If it sounds like a difficult view, it’s not. Because for all the intelligent analysis of the ennui that can come from a creative block and the internalised struggle to find a balance between all the impulses that pull on us, it’s also a hugely entertaining film. Funny, wise and superbly acted. Mastroianni is brilliant as Guido, in turns giddy and world-weary, confused and resigned then ambitious and dreamlike. The rest of the cast are also excellent, with Anouk Aimée delightful as his long-suffering wife and Sandro Milo hugely entertaining as a needy but largely ignored mistress.

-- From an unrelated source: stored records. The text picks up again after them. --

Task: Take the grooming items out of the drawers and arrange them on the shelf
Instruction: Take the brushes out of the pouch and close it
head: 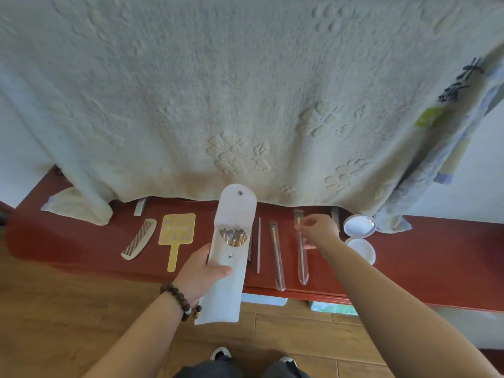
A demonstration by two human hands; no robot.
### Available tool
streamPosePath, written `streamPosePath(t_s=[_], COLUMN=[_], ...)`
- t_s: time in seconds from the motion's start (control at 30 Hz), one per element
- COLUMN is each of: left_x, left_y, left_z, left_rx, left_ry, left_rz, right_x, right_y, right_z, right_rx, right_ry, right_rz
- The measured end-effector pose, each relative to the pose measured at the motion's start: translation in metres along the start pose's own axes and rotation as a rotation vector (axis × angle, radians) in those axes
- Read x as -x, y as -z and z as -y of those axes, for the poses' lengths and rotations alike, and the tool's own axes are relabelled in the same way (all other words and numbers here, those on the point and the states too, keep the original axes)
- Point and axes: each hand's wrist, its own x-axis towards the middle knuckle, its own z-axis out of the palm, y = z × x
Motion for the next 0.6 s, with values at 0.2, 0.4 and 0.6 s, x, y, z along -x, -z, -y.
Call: streamPosePath(t_s=[0.2,0.4,0.6], left_x=[0.0,-0.001,-0.002], left_y=[0.008,0.007,0.0], left_z=[0.007,0.008,-0.005], left_rx=[0.089,0.139,0.168], left_ry=[0.004,0.004,-0.03], left_rz=[-0.005,-0.008,0.06], right_x=[-0.011,-0.016,0.007], right_y=[-0.034,-0.049,-0.034], right_z=[-0.011,-0.014,0.018], right_rx=[0.108,0.195,0.146], right_ry=[-0.08,-0.05,0.232], right_rz=[0.002,-0.085,-0.126])
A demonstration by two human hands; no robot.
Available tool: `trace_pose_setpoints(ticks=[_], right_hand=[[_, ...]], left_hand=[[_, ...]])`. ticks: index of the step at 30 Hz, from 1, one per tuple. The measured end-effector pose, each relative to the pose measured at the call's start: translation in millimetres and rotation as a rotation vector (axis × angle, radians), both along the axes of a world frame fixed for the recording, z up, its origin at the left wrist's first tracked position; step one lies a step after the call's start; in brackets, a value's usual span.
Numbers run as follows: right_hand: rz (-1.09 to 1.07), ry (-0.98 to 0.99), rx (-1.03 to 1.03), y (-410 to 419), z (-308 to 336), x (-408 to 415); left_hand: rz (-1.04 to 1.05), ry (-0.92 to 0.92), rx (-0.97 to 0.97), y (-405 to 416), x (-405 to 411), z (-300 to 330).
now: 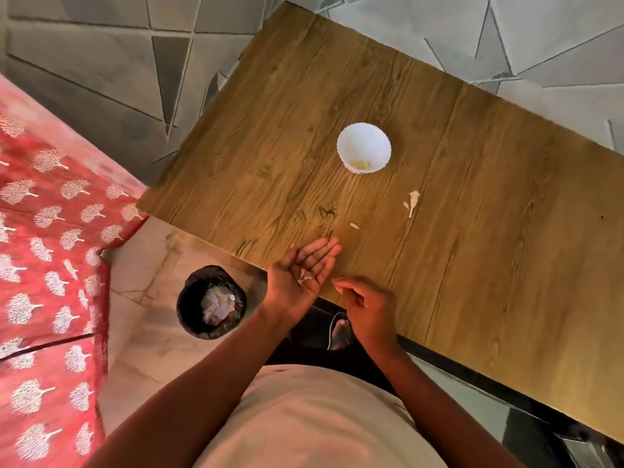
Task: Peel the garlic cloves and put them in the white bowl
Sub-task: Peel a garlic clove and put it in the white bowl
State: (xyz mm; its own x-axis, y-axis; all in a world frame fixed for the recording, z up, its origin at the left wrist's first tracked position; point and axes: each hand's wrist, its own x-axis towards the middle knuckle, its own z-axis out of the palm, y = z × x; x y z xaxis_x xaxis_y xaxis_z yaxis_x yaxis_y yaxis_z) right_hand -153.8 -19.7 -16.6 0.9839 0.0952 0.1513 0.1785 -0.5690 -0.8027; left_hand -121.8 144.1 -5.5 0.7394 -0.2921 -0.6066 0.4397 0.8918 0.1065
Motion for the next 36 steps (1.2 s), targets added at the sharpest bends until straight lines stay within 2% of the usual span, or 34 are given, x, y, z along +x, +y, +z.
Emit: trace_pose_setpoints(ticks=[6, 12, 16, 21, 26, 29, 32, 36], right_hand=[[0.130, -0.036, 0.163, 36.8, 29.1, -6.5], [0.424, -0.019, 0.167, 69.0, 15.9, 0.3], [0.549, 0.013, 0.114, 92.7, 1.3, -2.6], [0.644, 0.172, 0.099, 137.3, -49.9, -15.2], [0.629, 0.371, 0.065, 201.2, -161.2, -20.3], [0.689, 0.424, -0.001, 244.8, -259.1, -21.7], [0.813, 0.395, -0.088, 284.0, -349.2, -15.3], [1.045, 0.244, -0.130, 323.2, -448.5, -13.5]], left_hand=[[0.257, -0.003, 0.000, 1.2, -32.6, -1.8], [0.424, -0.054, 0.006, 7.4, -58.3, -7.7], [0.569, -0.018, 0.009, 29.3, -74.8, -34.3], [0.747, 0.094, 0.032, 69.0, -98.9, -94.4], [0.892, 0.196, 0.106, 117.9, -126.7, -224.6], [0.956, 0.242, 0.099, 151.1, -136.2, -332.0], [0.970, 0.301, 0.117, 186.8, -137.4, -427.0], [0.966, 0.422, 0.176, 231.9, -138.1, -533.3]])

Fellini’s dives into memory also add both a richness and an emotional heft to the film. There are some beautifully nostalgic sequences that head back into the past. Guido’s childhood is explored with a series of wonderful vignettes. From his childhood in a wine distillery with his grandmother and aunts, full of playful energy, to the first stirring of a sexual awakening watching a prostitute dance on the beach (a quite extraordinary scene of playful flirtation, but still rather oddly innocent in its way). These scenes have captured the imagination of directors across the globe, with their power and ability to capture both the nostalgia of recollection, but also a distant magic of memory and the impact these still have on us in the present. But no body does this better than Fellini.

The best thing that can be said about is that I can imagine watching it hundreds of times, and each time seeing something fresh and new about it. And it works because its ideas are profound without being pretentious and easy enough to engage with, while never shallow. It brings depth and richness to complex internal struggles and repackages these into a rich experience that enlightens both memory and creativity. A great movie.